• TASK TO COMPLETE
Look through the listing below for the line with "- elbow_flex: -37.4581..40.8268" and the line with "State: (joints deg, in". Copy both, along with every line between them, exactly and with no pictures.

• DATA BELOW
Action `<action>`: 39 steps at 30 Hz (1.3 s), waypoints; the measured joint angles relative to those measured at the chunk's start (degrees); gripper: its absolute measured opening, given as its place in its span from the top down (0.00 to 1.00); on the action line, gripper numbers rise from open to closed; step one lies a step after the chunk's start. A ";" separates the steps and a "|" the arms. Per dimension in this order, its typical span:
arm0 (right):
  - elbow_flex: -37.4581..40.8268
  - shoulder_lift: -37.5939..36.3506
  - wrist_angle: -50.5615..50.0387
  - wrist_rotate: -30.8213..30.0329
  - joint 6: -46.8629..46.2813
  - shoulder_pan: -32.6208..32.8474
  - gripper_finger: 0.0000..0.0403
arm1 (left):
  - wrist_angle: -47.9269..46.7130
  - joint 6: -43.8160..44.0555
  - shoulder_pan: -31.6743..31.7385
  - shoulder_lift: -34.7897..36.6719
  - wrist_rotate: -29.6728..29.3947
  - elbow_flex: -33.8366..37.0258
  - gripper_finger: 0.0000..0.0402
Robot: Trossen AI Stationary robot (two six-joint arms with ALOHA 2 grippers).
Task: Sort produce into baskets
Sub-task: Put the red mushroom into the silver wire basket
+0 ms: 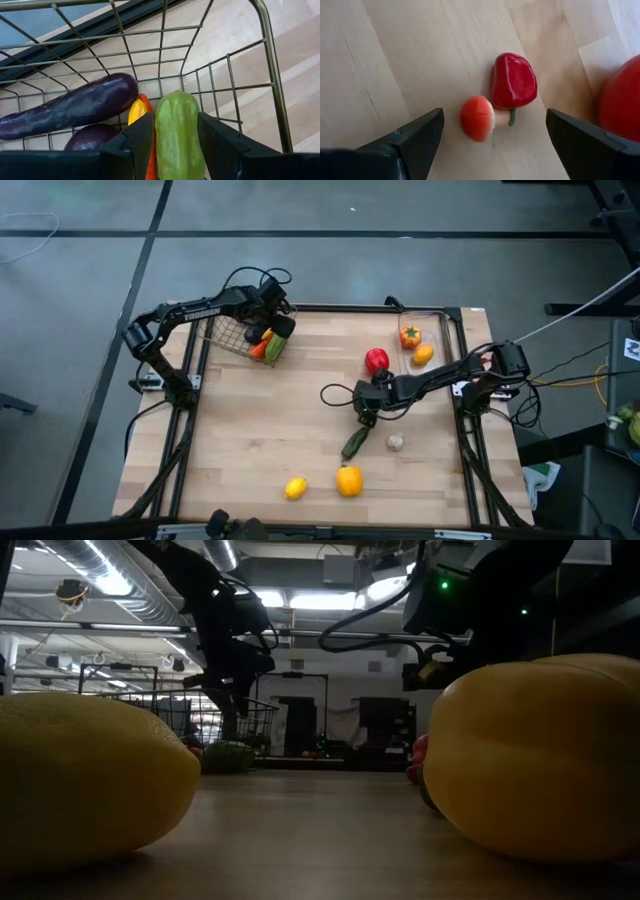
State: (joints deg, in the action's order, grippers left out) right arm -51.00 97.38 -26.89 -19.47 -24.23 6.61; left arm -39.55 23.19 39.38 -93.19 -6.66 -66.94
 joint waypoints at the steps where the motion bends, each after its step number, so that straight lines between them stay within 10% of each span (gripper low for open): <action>1: 0.00 0.00 0.10 0.20 0.00 0.00 0.16 | 0.00 0.28 0.00 0.00 -0.02 0.00 0.63; 22: 0.04 0.00 0.39 4.21 0.04 0.11 0.70 | 0.08 0.75 0.00 0.00 0.00 0.00 0.63; 39: 0.04 0.00 0.70 6.31 0.75 0.11 0.87 | 0.22 0.89 0.00 0.00 0.00 0.00 0.63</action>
State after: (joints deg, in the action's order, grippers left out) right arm -50.96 97.38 -26.20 -13.16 -23.47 6.72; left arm -39.33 24.08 39.38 -93.19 -6.66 -66.94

• RESPONSE FOR THIS EXERCISE
  - elbow_flex: -37.4581..40.8268
  - shoulder_lift: -37.5939..36.3506
  - wrist_angle: -50.5615..50.0387
  - wrist_rotate: -30.8213..30.0329
  - joint 6: -46.8629..46.2813
  - shoulder_pan: -32.6208..32.8474
  - gripper_finger: 0.0000..0.0403
arm1 (left):
  - wrist_angle: -47.9269..46.7130
  - joint 6: -43.8160..44.0555
  - shoulder_pan: -31.6743..31.7385
  - shoulder_lift: -34.7897..36.6719
  - wrist_rotate: -29.6728..29.3947
  - elbow_flex: -33.8366..37.0258
  - gripper_finger: 0.0000..0.0402
Robot: Trossen AI Stationary robot (two six-joint arms with ALOHA 2 grippers).
Task: Sort produce into baskets
Sub-task: Put the red mushroom into the silver wire basket
+0 ms: 
State: (joints deg, in the action's order, grippers left out) right arm -51.00 97.38 -26.89 -19.47 -24.23 6.61; left arm -39.55 23.19 39.38 -93.19 -6.66 -66.94

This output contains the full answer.